Just Mercy, Bryan Stevenson

Sunday, October 21, 2018

"In a racist society, it is not enough to be non-racist, we must be anti-racist.", Angela Davis

I recently listened to a podcast series called Seeing White, which explored how and why whiteness as a concept was a created, and how it continues to function in American society. (I know, I know, if you're someone who is also friends with me on social media you've heard me recommend this podcast multiple times. I don't care; you should listen to it.) One of the things I realized listening to the podcast was that even though I consider myself pretty knowledgeable about racial justice issues, I still have so much to learn about the history of race and the myriad ways white supremacy has been baked into the foundation of American society.

Bryan Stevenson's memoir, Just Mercy: A Story of Justice and Redemption, provides more insight into many of the issues raised in the podcast. Bryan Stevenson is a civil rights lawyer who has spent his career representing people whose rights have been trampled on by a racist criminal justice system. Founder of the Equal Justice Initiative, Stevenson has argued cases before the US Supreme Court challenging the death penalty, and life imprisonment without parole for juvenile offenders. Just Mercy chronicles his early career; the cases he worked on and the legal issues they represented. Since his days as a young, overworked lawyer, Stevenson has become a sought-after expert on criminal justice reform. He has also, as head of the Equal Justice Initiative, given the country the first museum and memorial dedicated specifically to lynching victims.

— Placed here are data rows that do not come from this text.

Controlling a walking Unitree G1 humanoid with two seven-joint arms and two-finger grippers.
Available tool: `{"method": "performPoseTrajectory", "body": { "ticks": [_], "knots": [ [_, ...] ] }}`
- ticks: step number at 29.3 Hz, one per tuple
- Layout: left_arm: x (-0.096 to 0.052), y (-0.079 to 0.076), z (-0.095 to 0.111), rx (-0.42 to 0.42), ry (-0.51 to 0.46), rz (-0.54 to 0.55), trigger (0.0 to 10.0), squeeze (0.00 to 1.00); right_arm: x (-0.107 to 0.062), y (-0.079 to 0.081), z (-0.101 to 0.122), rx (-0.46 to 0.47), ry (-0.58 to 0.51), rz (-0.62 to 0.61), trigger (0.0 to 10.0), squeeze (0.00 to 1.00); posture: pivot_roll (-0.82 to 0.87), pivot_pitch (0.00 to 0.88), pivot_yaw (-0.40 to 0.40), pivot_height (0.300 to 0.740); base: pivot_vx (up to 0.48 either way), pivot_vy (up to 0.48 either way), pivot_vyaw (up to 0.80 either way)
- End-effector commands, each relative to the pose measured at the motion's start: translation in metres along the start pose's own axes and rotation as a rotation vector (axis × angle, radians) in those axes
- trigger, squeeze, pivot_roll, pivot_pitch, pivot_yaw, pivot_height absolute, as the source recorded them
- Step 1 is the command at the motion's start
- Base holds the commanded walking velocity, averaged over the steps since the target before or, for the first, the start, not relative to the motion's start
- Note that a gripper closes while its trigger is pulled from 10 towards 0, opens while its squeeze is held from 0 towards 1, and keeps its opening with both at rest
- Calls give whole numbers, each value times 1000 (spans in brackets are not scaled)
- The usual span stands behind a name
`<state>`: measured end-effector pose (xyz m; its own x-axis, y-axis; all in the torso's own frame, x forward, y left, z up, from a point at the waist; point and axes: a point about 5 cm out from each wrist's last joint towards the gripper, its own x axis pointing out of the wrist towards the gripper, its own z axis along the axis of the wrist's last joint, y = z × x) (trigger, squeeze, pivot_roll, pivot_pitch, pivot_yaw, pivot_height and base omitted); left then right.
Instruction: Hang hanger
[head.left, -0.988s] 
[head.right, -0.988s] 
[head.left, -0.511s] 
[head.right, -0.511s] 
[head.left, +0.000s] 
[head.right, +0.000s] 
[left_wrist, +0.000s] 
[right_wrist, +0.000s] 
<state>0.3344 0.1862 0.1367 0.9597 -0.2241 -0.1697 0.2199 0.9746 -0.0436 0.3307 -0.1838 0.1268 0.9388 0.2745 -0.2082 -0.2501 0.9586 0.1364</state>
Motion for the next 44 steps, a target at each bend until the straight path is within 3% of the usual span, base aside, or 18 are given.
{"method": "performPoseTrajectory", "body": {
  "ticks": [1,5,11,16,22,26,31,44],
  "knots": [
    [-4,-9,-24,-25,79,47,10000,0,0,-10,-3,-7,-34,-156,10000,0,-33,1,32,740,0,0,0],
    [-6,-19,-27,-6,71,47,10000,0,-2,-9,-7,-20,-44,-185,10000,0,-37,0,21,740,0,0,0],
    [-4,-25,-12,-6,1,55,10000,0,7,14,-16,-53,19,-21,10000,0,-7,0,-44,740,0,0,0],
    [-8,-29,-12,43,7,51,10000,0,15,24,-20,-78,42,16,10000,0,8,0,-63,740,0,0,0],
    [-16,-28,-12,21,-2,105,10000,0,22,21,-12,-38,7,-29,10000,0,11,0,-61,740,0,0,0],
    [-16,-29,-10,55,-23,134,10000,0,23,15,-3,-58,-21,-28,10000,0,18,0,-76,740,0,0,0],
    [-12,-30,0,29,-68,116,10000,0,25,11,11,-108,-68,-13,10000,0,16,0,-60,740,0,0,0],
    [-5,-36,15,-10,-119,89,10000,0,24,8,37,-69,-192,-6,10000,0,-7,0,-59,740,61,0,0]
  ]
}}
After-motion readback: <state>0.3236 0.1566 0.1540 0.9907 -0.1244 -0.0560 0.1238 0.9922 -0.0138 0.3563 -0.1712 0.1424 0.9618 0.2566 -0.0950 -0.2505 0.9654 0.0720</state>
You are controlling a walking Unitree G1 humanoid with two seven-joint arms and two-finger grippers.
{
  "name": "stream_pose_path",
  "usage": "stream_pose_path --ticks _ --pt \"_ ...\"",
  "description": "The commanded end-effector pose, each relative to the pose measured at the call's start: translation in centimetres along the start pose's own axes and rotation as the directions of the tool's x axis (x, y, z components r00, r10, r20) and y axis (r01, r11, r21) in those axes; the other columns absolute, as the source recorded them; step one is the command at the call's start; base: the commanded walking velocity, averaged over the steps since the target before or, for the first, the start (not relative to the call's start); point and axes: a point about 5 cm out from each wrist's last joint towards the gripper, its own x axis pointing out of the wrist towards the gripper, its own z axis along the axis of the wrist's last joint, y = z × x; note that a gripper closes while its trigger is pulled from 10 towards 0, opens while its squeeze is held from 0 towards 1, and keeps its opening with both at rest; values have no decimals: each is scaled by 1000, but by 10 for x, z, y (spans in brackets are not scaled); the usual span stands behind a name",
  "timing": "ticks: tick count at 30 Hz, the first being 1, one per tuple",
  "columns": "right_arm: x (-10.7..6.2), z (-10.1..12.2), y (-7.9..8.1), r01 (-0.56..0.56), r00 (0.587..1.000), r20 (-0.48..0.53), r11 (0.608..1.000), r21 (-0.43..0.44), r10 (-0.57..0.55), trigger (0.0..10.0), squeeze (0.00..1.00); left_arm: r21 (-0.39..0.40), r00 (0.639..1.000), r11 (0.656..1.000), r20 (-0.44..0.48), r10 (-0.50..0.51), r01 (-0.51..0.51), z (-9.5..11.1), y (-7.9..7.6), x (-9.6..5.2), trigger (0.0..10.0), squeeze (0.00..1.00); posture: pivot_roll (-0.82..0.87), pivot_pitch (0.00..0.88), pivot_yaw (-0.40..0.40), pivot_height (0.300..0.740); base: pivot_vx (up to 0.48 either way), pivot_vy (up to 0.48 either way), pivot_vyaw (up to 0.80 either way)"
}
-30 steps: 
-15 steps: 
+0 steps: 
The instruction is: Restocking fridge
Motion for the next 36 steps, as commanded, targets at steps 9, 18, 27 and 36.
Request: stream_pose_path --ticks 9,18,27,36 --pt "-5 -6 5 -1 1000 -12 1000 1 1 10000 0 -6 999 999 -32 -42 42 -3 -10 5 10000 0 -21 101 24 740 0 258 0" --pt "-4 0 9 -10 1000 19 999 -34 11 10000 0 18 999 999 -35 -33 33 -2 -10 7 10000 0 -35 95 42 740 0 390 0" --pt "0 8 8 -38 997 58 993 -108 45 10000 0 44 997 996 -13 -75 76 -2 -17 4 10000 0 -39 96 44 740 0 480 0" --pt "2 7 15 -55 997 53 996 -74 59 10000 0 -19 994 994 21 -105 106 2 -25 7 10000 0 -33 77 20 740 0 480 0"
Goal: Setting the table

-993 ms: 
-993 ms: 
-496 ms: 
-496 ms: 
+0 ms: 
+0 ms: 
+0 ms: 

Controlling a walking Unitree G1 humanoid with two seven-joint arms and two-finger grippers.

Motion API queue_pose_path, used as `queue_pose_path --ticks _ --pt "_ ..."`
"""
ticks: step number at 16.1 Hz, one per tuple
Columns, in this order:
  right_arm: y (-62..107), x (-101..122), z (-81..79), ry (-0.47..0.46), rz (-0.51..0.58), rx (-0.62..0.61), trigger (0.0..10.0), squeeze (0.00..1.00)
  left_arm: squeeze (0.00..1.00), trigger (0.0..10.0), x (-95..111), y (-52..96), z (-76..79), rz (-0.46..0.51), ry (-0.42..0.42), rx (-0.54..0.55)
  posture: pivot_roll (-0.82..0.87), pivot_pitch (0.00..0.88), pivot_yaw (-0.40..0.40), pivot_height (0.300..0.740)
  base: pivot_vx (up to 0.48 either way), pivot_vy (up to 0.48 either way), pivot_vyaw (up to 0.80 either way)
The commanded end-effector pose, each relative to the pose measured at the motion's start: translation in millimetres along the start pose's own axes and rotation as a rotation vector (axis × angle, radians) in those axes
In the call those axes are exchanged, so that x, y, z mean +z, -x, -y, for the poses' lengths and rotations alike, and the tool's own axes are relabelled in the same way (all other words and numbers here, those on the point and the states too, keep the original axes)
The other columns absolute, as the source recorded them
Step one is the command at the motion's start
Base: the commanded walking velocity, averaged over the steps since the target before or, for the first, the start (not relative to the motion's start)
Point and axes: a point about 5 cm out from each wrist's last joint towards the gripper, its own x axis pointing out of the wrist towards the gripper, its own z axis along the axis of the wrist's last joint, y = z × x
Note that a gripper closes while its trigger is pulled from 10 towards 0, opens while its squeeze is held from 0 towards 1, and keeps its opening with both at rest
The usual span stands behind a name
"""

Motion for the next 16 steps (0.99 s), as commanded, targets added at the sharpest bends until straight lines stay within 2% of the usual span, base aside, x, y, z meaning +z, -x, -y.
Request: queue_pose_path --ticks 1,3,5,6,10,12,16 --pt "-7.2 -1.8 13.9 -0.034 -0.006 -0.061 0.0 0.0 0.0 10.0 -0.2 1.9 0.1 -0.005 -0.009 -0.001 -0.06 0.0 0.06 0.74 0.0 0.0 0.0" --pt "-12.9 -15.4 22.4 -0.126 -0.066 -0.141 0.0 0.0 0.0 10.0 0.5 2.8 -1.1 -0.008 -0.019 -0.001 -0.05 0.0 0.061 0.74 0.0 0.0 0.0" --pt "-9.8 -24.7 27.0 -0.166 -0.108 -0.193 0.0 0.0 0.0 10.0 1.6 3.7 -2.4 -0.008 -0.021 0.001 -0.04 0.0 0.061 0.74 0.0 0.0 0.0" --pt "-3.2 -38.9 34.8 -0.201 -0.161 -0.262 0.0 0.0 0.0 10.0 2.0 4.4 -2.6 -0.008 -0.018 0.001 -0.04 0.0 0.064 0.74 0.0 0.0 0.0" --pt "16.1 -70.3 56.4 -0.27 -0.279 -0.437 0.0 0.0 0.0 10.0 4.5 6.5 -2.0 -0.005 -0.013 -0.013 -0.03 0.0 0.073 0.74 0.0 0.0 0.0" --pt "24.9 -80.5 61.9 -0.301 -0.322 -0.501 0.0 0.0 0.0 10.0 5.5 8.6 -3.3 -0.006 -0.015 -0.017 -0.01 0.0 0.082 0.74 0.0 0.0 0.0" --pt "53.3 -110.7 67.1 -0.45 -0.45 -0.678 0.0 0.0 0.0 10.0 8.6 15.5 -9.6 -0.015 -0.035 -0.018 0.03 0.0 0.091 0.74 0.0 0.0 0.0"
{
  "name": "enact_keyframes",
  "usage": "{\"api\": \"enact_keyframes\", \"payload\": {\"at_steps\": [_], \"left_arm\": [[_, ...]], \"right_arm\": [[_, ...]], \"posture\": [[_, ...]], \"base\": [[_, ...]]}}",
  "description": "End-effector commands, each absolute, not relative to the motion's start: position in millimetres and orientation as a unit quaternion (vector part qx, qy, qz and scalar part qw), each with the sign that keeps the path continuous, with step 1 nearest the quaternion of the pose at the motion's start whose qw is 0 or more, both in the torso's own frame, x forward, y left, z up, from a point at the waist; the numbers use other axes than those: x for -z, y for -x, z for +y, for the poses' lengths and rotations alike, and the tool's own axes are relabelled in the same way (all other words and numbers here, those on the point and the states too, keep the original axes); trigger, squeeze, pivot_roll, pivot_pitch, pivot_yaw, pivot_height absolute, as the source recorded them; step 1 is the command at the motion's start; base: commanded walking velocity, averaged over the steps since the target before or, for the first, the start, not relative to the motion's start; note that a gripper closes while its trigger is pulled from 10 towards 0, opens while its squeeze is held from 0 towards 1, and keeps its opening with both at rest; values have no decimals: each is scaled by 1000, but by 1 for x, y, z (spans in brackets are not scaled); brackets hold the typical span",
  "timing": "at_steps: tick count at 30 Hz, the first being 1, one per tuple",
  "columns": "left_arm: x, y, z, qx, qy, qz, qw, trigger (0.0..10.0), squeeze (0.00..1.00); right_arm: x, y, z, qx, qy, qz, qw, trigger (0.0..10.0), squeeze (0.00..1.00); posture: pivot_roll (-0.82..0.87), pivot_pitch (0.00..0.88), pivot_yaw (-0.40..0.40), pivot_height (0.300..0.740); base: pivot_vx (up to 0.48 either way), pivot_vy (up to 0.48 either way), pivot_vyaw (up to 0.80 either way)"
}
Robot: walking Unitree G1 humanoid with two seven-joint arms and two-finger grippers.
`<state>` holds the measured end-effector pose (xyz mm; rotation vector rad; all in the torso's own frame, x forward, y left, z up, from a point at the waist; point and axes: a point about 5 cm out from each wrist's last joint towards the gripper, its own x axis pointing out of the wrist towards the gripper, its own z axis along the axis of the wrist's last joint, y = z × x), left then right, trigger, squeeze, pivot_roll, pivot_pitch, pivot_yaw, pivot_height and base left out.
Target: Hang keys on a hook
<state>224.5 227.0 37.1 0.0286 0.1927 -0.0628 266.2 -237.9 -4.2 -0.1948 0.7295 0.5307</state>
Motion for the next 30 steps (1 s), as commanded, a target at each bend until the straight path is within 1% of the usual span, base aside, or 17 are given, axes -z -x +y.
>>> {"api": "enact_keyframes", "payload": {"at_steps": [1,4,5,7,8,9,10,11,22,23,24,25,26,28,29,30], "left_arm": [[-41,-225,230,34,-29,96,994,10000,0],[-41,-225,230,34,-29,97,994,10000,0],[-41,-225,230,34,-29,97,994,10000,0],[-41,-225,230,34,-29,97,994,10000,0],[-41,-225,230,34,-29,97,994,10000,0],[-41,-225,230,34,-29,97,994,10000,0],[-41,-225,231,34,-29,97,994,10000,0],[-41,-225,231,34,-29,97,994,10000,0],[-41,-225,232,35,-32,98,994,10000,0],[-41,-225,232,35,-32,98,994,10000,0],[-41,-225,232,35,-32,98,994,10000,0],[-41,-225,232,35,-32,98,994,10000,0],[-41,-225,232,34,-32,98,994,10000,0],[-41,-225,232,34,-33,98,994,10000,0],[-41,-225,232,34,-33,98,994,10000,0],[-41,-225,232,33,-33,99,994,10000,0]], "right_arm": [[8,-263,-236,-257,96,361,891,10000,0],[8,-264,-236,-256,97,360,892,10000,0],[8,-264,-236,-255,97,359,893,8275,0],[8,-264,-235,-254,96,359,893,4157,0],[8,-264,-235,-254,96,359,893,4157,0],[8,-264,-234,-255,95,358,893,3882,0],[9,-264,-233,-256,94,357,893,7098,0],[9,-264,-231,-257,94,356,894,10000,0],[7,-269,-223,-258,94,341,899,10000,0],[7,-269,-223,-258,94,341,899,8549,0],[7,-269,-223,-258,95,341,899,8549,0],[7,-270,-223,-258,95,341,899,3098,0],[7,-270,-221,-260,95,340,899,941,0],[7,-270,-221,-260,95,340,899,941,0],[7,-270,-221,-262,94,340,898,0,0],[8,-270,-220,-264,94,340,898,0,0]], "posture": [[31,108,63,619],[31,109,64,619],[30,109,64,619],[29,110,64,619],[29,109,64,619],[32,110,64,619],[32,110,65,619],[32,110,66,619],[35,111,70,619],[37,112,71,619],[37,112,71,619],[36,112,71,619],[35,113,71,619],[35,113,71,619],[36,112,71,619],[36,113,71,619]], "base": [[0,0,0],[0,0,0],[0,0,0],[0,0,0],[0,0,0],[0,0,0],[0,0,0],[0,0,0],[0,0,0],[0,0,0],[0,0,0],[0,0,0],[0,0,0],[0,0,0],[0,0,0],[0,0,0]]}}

Just Mercy does a beautiful job balancing legal theory with the very intense, very personal stories of the clients Stevenson and EJI represented over the years. Stevenson lays out a clear path from the racist policies of the Jim Crow era to the continued racist practices in the age of mass incarceration. He clearly demonstrates the inherent inequities in the jury selection process and the harsh realities of prison on juveniles who are tried as adults. Stevenson intersperses the stories of his clients with his own story, demonstrating a depth of compassion that adds emotional heft to an already powerful story. I don't know how anyone who reads this book could argue with the basic lack of justice in our so-called justice system. Just Mercy is a clarion call for reform, real reform, to a system that was designed to function as a form of social control over people of color and poor people, those who are the most vulnerable in our society.